There are a lot of dangers in Big Sky Country, where cell phones are useless and the nearest person might be miles away. A person can fall while climbing a mountain. He can get lost and die from exposure, thirst or hunger. There are wild animals and snakes. Being struck by lightning is a very real possibility. Voracious wildfires can outrun a person. Greater than all these dangers combined are the Blackwell brothers, a pair of hired killers who speak to each other around anyone else in their presence, chattier but equally ruthless versions of the Salamanca cousins from Breaking Bad. They arrive on the scene shortly after Ethan begins his outing with the boys and immediately begin laying waste to everyone and everything that crosses their paths.
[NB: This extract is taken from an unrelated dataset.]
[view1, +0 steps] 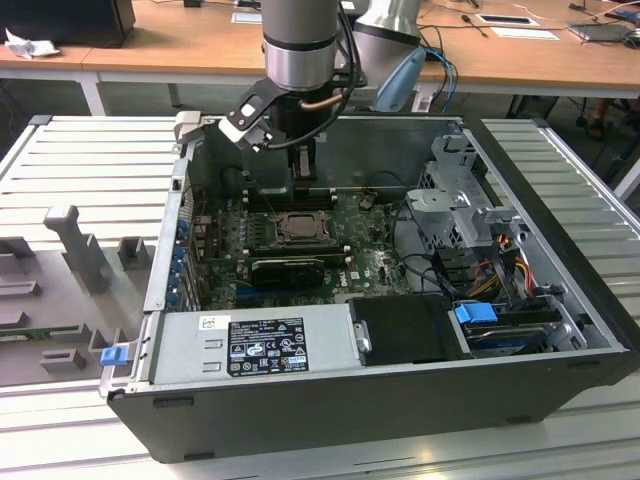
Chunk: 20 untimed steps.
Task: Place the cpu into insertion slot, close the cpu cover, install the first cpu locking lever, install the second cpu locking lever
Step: 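Install the first cpu locking lever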
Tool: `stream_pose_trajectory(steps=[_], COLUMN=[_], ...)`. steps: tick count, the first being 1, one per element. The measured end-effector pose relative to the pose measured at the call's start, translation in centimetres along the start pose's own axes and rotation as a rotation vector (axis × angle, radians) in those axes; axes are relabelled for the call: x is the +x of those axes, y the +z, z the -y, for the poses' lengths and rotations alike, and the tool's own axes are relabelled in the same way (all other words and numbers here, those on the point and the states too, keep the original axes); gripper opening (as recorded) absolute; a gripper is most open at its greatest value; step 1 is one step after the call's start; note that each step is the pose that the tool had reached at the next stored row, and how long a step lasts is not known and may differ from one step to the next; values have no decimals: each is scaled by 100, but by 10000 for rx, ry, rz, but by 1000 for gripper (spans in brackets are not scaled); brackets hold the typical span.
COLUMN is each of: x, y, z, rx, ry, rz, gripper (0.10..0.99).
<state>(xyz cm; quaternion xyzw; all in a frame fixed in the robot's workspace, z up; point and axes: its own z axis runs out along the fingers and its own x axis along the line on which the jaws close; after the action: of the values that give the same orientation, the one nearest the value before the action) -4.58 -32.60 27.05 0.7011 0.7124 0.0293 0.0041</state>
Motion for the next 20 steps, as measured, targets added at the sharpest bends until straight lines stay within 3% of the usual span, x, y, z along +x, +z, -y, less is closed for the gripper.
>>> stream_pose_trajectory(steps=[2,5,9,12,20], x=[2,3,3,3,3], y=[-61,-89,-84,-82,-82], z=[-3,-5,-4,-4,-4], rx=[0,-2,32,66,110], ry=[0,-2,-891,-1852,-3094], rz=[0,-14,-56,-102,-161], gripper=[106,106,106,106,106])
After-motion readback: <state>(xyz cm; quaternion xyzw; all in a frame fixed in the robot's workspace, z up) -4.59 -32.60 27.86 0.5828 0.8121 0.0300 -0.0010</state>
They don't leave behind witnesses and aren't above starting a forest fire to cover their tracks. One might be tempted to brand them sociopaths except for their obvious affection for each other.

Once Jace realizes that the killers are on his trail, he separates from the group. By escaping from them once, he's ahead of anyone else upon whom the Blackwells have set their targets, but his chances of survival alone are scant. Still, he's learned a few things from Ethan that bolster him. Simply being able to start a fire props up his confidence. However, he's at the center of a near-perfect storm of danger. His only ally is a former firefighter named Hannah Faber who recently abandoned that career after a poor decision in the midst of a conflagration led to a horrific outcome. She's now manning a watch tower and mentally advising her former colleagues when she detects a spreading fire. 

Koryta doesn't waste any time laying on the pressure, and readers might be forgiven for wondering if he can sustain this sense of pervasive dread for nearly four hundred pages. Fear not: he can and does. When Ethan is forced to assist the Blackwells in locating Jace in the wilderness, he runs through a series of scenarios where he might get the upper hand, only to have his hopes dashed time and time again. The Blackwells are near perfect killing machines, the kind of men who know intuitively how to position themselves so an adversary can't get the drop on both of them at the same time. The body count grows as they close in on their target until only one thing stands in their way: the raging forest fire they themselves set.

For a book of this size, Those Who Wish Me Dead is a fast read, a taut thriller that sweeps readers along while simultaneously astonishing with its attention to setting. Fans of Longmire (either the TV series or the novels by Craig Johnson) will find themselves in familiar territory, and Koryta paints a chillingly beautiful portrait of this untouched and lethal territory. He also manages to surprise and surprise again with plot twists on top of situations of ultimate peril.